Identifying the binding aites of CFIM-1 in C. elegans
3’untranslated regions (3’UTRs) are important noncoding elements at the ends of mRNA transcripts containing various sequence elements targeted by gene regulatory factors. 3’UTR lengths are defined by a process known as RNA cleavage and polyadenylation, which is performed by a large, multi-subunit complex known as the RNA cleavage and polyadenylation complex (CPC).
The CPC recognizes and binds to various sequence elements within 3’UTRs, including bipartite elements identified by a CPC subcomplex known as cleavage factor 1 (CF1), which acts as an enhancer of the cleavage reaction.
Dysregulation of CF1 leads to altered gene expression, which in turn contributes to many diseases, including cancers and neurological disorders.
Despite its significance, CF1 is poorly characterized. Our project focuses on identifying the RNA binding site of CFIM-1, a member of CF1, in the model organism C. elegans.
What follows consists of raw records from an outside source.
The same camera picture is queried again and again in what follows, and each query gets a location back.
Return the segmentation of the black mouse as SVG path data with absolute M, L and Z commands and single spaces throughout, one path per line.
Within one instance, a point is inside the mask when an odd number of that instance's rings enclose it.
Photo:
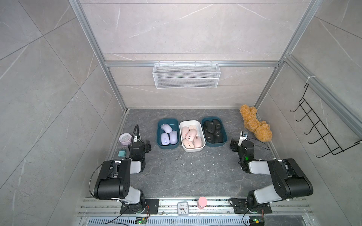
M 214 133 L 216 126 L 213 121 L 205 121 L 206 130 L 208 133 Z
M 220 130 L 215 130 L 213 136 L 216 138 L 221 138 L 223 137 L 223 133 Z
M 221 130 L 222 125 L 221 125 L 221 122 L 220 122 L 219 120 L 213 119 L 213 123 L 214 123 L 214 125 L 215 125 L 215 129 L 216 129 L 216 130 Z
M 222 143 L 223 142 L 223 137 L 214 137 L 214 143 Z
M 215 141 L 213 134 L 209 133 L 209 132 L 205 132 L 205 139 L 209 143 L 214 143 L 214 141 Z

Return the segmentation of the purple mouse top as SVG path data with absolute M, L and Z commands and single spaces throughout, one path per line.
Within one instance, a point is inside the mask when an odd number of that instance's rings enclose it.
M 170 144 L 170 138 L 168 133 L 162 133 L 161 134 L 161 144 L 163 146 L 167 146 Z

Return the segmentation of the purple mouse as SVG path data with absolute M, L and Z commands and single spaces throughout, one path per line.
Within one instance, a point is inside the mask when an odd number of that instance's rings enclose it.
M 171 132 L 173 131 L 172 127 L 171 127 L 169 124 L 167 124 L 167 123 L 162 124 L 162 125 L 160 126 L 160 128 L 161 128 L 165 133 L 171 133 Z
M 169 140 L 170 140 L 170 144 L 175 145 L 178 143 L 178 134 L 177 131 L 171 131 L 169 133 Z
M 170 144 L 170 138 L 168 133 L 162 133 L 161 134 L 161 144 L 163 146 L 167 146 Z

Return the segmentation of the purple mouse bottom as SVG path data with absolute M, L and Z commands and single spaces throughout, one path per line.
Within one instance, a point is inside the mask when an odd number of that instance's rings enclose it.
M 171 131 L 169 133 L 169 140 L 170 140 L 170 144 L 175 145 L 178 143 L 178 134 L 177 131 Z

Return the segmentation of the pink mouse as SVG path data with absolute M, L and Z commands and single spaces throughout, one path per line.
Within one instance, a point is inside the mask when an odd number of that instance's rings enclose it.
M 200 147 L 202 147 L 202 146 L 203 146 L 203 144 L 202 144 L 202 138 L 201 138 L 201 137 L 198 137 L 198 136 L 194 137 L 193 144 L 194 144 L 194 147 L 195 147 L 195 148 L 200 148 Z
M 193 141 L 194 138 L 198 135 L 198 131 L 196 129 L 191 129 L 186 135 L 186 139 L 188 141 Z
M 192 141 L 188 141 L 187 139 L 183 140 L 183 145 L 185 146 L 186 149 L 194 149 L 194 144 Z
M 189 127 L 187 127 L 187 126 L 182 127 L 181 136 L 183 139 L 186 139 L 188 132 L 189 132 Z
M 191 131 L 191 130 L 196 130 L 196 131 L 198 131 L 198 127 L 196 126 L 196 125 L 190 125 L 189 126 L 189 130 Z

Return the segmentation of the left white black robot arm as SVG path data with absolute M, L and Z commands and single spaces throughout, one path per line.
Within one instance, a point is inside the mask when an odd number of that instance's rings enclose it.
M 136 127 L 129 145 L 129 157 L 122 160 L 104 161 L 100 166 L 94 188 L 89 188 L 92 197 L 99 200 L 116 200 L 122 202 L 126 209 L 135 214 L 149 213 L 143 191 L 133 188 L 130 183 L 132 174 L 144 171 L 145 154 L 151 151 L 150 142 L 144 142 Z

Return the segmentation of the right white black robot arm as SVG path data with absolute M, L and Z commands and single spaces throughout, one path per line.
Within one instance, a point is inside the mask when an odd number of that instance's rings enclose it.
M 238 154 L 238 164 L 245 173 L 269 175 L 272 179 L 271 185 L 248 193 L 248 210 L 259 211 L 271 202 L 313 194 L 312 183 L 294 159 L 257 160 L 254 147 L 254 143 L 244 132 L 241 132 L 238 141 L 232 139 L 230 144 L 230 149 Z

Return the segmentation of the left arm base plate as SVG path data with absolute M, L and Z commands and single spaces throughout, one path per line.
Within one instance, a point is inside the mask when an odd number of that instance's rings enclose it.
M 122 204 L 120 214 L 157 214 L 159 199 L 145 199 L 138 204 Z

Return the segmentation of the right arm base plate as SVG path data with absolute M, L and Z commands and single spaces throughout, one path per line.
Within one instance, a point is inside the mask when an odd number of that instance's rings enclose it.
M 251 201 L 248 201 L 246 198 L 230 198 L 229 204 L 232 206 L 235 214 L 244 214 L 244 213 L 258 213 L 258 214 L 270 214 L 272 209 L 269 203 L 264 204 L 252 204 Z

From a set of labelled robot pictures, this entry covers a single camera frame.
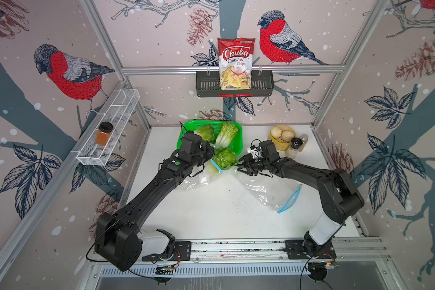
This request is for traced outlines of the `chinese cabbage front dark leaves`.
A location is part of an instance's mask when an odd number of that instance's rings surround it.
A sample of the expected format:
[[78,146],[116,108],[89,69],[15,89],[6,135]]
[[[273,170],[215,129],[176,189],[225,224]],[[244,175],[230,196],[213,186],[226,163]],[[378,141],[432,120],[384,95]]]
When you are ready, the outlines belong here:
[[221,170],[228,170],[238,164],[236,153],[228,147],[218,148],[212,160]]

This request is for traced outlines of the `chinese cabbage light green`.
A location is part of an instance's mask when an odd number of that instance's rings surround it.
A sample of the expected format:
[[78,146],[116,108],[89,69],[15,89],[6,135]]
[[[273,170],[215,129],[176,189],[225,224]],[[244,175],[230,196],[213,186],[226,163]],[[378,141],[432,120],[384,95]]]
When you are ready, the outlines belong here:
[[228,147],[238,133],[239,128],[234,123],[223,122],[215,141],[216,147]]

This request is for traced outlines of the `clear zipper bag blue zip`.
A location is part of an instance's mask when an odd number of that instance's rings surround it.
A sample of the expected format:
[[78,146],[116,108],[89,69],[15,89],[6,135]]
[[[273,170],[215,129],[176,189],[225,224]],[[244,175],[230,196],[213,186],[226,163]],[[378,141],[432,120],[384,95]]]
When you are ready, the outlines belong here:
[[213,160],[210,160],[204,164],[204,170],[195,175],[196,171],[193,171],[193,177],[187,177],[178,187],[178,190],[190,191],[198,188],[206,187],[217,181],[222,175],[222,170],[218,169]]

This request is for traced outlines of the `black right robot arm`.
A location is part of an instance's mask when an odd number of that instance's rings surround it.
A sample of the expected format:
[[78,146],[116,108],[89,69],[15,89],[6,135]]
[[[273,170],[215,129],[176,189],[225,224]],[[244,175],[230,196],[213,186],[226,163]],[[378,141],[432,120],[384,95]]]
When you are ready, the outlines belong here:
[[343,169],[319,169],[293,159],[273,157],[254,159],[247,154],[239,160],[238,171],[249,176],[263,174],[301,182],[319,193],[322,214],[304,235],[304,252],[317,257],[344,226],[345,221],[364,207],[364,199],[349,174]]

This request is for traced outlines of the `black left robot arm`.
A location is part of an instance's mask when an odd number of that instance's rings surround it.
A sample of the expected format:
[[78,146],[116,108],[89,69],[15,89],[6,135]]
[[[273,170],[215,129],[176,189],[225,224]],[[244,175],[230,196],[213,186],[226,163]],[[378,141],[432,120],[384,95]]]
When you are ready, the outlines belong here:
[[94,249],[121,271],[140,258],[174,252],[175,237],[165,230],[145,232],[142,226],[159,203],[188,176],[194,167],[204,166],[214,149],[200,136],[188,132],[182,145],[163,161],[153,180],[129,203],[113,215],[105,213],[97,221]]

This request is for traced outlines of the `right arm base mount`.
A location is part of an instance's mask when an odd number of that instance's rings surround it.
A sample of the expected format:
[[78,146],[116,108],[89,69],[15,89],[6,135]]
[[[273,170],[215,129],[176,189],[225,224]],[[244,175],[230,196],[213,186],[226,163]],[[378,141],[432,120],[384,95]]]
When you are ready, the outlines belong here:
[[287,253],[289,260],[302,260],[309,258],[335,260],[337,258],[331,240],[329,240],[325,245],[317,245],[309,239],[285,240],[284,252]]

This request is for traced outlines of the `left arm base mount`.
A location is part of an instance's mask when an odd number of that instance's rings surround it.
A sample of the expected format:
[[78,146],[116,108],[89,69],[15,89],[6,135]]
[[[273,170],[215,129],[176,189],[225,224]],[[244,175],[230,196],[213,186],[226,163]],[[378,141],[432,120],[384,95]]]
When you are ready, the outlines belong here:
[[162,229],[157,229],[154,232],[141,230],[137,237],[142,245],[140,259],[143,262],[190,260],[191,241],[176,240],[174,235]]

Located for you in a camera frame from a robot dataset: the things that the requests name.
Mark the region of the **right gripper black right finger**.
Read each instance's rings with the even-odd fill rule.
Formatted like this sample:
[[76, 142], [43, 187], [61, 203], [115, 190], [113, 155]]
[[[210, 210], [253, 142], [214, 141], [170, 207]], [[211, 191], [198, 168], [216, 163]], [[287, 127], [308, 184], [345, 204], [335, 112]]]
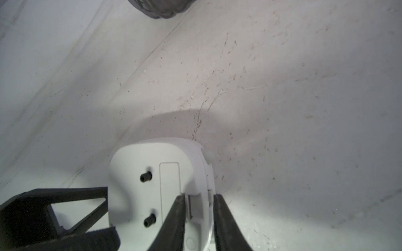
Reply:
[[220, 194], [214, 195], [213, 215], [217, 251], [252, 251]]

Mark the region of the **dark glass vase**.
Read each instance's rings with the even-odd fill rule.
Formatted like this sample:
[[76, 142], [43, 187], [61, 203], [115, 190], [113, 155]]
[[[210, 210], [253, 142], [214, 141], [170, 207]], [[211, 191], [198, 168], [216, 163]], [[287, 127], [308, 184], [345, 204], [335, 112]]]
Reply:
[[128, 0], [128, 2], [153, 19], [170, 19], [185, 12], [195, 0]]

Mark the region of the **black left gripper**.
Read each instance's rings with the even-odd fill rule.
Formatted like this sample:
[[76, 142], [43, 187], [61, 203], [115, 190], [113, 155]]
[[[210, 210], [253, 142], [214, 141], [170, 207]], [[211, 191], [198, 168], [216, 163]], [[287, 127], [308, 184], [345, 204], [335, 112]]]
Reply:
[[[91, 199], [105, 201], [72, 228], [65, 229], [59, 224], [53, 204]], [[1, 204], [1, 248], [118, 251], [120, 238], [115, 227], [86, 233], [108, 212], [107, 203], [107, 187], [34, 189], [20, 193]]]

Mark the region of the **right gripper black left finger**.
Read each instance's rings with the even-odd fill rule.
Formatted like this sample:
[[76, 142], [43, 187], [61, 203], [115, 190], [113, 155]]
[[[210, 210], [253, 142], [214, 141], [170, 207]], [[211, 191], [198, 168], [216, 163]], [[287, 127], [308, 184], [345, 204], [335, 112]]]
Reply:
[[183, 251], [186, 222], [185, 195], [179, 195], [148, 251]]

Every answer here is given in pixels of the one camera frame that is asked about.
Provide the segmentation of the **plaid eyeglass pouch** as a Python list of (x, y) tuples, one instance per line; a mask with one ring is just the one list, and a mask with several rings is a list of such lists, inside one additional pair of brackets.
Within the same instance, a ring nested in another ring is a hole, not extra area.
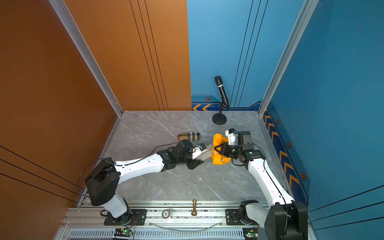
[(199, 132), (184, 132), (178, 134), (177, 139), (179, 141), (182, 140), (188, 140), (188, 141), (198, 141), (201, 138), (201, 135)]

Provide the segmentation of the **aluminium corner post left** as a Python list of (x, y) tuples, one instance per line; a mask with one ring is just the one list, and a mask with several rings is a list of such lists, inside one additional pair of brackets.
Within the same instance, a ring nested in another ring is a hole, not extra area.
[(111, 107), (118, 117), (123, 114), (123, 109), (113, 93), (105, 75), (103, 74), (99, 64), (97, 63), (91, 49), (89, 48), (85, 38), (83, 37), (79, 27), (72, 17), (66, 3), (62, 0), (49, 0), (51, 6), (65, 27), (67, 33), (81, 54), (83, 60), (87, 64), (89, 70), (93, 74), (95, 80), (99, 84), (101, 90), (109, 101)]

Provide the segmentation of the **aluminium corner post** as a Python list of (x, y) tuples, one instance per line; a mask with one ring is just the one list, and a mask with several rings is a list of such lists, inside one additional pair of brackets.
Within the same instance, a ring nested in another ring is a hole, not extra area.
[(72, 17), (66, 3), (62, 0), (49, 0), (51, 6), (65, 27), (67, 33), (81, 54), (83, 60), (87, 64), (89, 70), (93, 74), (95, 80), (99, 84), (101, 90), (109, 101), (111, 107), (118, 117), (123, 114), (123, 109), (113, 93), (105, 75), (103, 74), (99, 64), (97, 63), (91, 49), (89, 48), (85, 38), (83, 37), (79, 27)]
[(267, 110), (268, 105), (270, 104), (272, 97), (286, 71), (286, 68), (297, 48), (297, 45), (309, 23), (309, 20), (312, 17), (312, 14), (318, 4), (319, 0), (306, 0), (304, 1), (303, 7), (299, 13), (299, 16), (295, 22), (295, 25), (292, 29), (290, 37), (287, 41), (287, 44), (284, 48), (284, 51), (281, 55), (281, 58), (278, 62), (278, 65), (275, 69), (275, 72), (271, 78), (271, 81), (267, 87), (261, 105), (259, 107), (258, 113), (262, 117)]

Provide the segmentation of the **grey eyeglass case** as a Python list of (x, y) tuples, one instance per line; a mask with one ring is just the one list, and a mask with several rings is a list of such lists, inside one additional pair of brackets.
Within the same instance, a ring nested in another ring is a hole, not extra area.
[(212, 156), (212, 149), (213, 149), (213, 144), (207, 145), (207, 149), (203, 151), (202, 154), (200, 154), (197, 159), (202, 160), (202, 161), (207, 161), (211, 159)]

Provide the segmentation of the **left green circuit board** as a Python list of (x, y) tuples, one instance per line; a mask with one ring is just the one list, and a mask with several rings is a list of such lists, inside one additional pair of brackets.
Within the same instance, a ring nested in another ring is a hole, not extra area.
[(134, 235), (128, 228), (116, 228), (114, 231), (115, 239), (134, 239)]

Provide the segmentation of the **yellow microfibre cloth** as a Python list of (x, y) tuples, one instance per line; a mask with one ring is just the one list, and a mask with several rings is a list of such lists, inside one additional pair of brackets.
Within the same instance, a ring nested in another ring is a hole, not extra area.
[(225, 165), (229, 163), (232, 158), (223, 155), (224, 144), (228, 144), (229, 140), (221, 134), (215, 134), (213, 138), (213, 149), (211, 159), (213, 165)]

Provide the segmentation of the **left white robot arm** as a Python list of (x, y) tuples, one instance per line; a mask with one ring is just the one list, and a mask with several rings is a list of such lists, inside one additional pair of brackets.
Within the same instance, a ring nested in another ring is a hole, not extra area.
[(207, 146), (203, 143), (195, 147), (190, 141), (182, 140), (174, 147), (142, 159), (115, 162), (112, 158), (105, 158), (85, 179), (91, 205), (103, 207), (108, 211), (107, 217), (119, 224), (128, 223), (134, 214), (127, 201), (116, 193), (118, 185), (143, 175), (165, 172), (178, 165), (186, 165), (193, 170), (204, 162), (198, 157), (206, 151)]

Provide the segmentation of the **black microphone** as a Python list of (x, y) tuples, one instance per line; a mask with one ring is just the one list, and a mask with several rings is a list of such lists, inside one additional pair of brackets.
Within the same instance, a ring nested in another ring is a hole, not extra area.
[(222, 78), (220, 76), (216, 76), (215, 77), (215, 82), (216, 82), (216, 85), (218, 86), (219, 92), (221, 94), (223, 106), (227, 110), (229, 110), (230, 109), (230, 103), (229, 103), (229, 99), (227, 97), (227, 94), (226, 94), (226, 91), (225, 91), (225, 88), (224, 88), (224, 84), (223, 84)]

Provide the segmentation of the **green circuit board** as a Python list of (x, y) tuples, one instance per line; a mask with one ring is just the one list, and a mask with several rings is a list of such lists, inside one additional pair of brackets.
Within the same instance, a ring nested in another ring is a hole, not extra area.
[(134, 235), (128, 228), (116, 228), (114, 231), (115, 239), (134, 239)]
[(245, 240), (257, 240), (259, 237), (258, 229), (255, 228), (242, 228)]

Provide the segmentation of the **aluminium corner post right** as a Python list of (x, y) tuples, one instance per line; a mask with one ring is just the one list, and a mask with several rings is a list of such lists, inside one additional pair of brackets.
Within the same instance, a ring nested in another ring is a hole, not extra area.
[(295, 25), (292, 29), (290, 37), (287, 41), (287, 44), (284, 48), (284, 51), (281, 55), (281, 58), (278, 62), (278, 65), (275, 69), (275, 72), (271, 78), (271, 81), (267, 87), (261, 105), (259, 107), (258, 113), (262, 117), (267, 110), (268, 105), (270, 104), (272, 97), (286, 71), (286, 68), (297, 48), (297, 45), (309, 23), (309, 20), (312, 17), (312, 14), (318, 4), (319, 0), (306, 0), (304, 1), (303, 7), (299, 13), (299, 16), (295, 22)]

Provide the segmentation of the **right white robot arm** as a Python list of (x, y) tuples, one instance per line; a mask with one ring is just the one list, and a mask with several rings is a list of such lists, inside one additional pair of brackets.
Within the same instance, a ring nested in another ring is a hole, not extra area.
[(235, 146), (223, 143), (214, 147), (221, 156), (240, 160), (259, 184), (269, 208), (255, 201), (240, 205), (242, 220), (256, 222), (265, 230), (268, 240), (307, 240), (308, 209), (297, 202), (270, 170), (264, 153), (254, 145)]

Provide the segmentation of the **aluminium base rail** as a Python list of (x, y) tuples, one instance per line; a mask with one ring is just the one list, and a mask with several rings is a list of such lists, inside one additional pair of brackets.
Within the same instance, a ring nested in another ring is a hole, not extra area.
[[(258, 229), (258, 240), (267, 239), (258, 224), (240, 220), (236, 201), (197, 201), (197, 216), (193, 217), (193, 202), (189, 201), (129, 201), (133, 218), (119, 224), (107, 217), (101, 207), (85, 201), (79, 208), (66, 213), (56, 240), (245, 240), (242, 228)], [(171, 218), (162, 218), (169, 210)], [(115, 239), (116, 228), (128, 228), (134, 239)]]

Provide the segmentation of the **brass chess piece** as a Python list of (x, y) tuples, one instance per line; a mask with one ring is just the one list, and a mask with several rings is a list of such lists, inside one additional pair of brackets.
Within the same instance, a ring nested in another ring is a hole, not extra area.
[(191, 212), (191, 215), (193, 217), (196, 217), (197, 216), (197, 200), (196, 199), (193, 199), (193, 210)]

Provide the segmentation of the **right green circuit board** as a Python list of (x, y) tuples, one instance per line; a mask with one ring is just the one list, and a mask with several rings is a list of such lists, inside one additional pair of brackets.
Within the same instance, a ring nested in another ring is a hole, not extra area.
[(257, 240), (259, 237), (258, 229), (255, 228), (242, 228), (245, 240)]

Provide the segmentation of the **black microphone stand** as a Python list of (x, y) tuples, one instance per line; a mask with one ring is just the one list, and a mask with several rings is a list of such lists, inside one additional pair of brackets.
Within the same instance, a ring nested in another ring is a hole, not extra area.
[(224, 125), (227, 122), (227, 117), (222, 113), (224, 108), (223, 102), (220, 103), (219, 113), (214, 114), (212, 117), (212, 121), (216, 125)]
Since 3’UTR biology is highly conserved among metazoans, our results can later be used to gain insights into 3’UTR processing in humans.
We are using two convergent strategies: immunoprecipitation and sequencing of RNA bound to tagged CFIM-1, and direct RNA editing on 3’UTRs by generating a transgenic worm expressing a chimeric protein consisting of the RNA base editor APOBEC-1 fused to CFIM-1. This second approach enables precise editing of CFIM-1-bound RNAs that can be identified via RNA sequencing.
Currently, we are constructing transgenes for these experiments, which will advance our understanding of CF1’s role in RNA cleavage and polyadenylation and how it contributes to disease when it becomes dysregulated.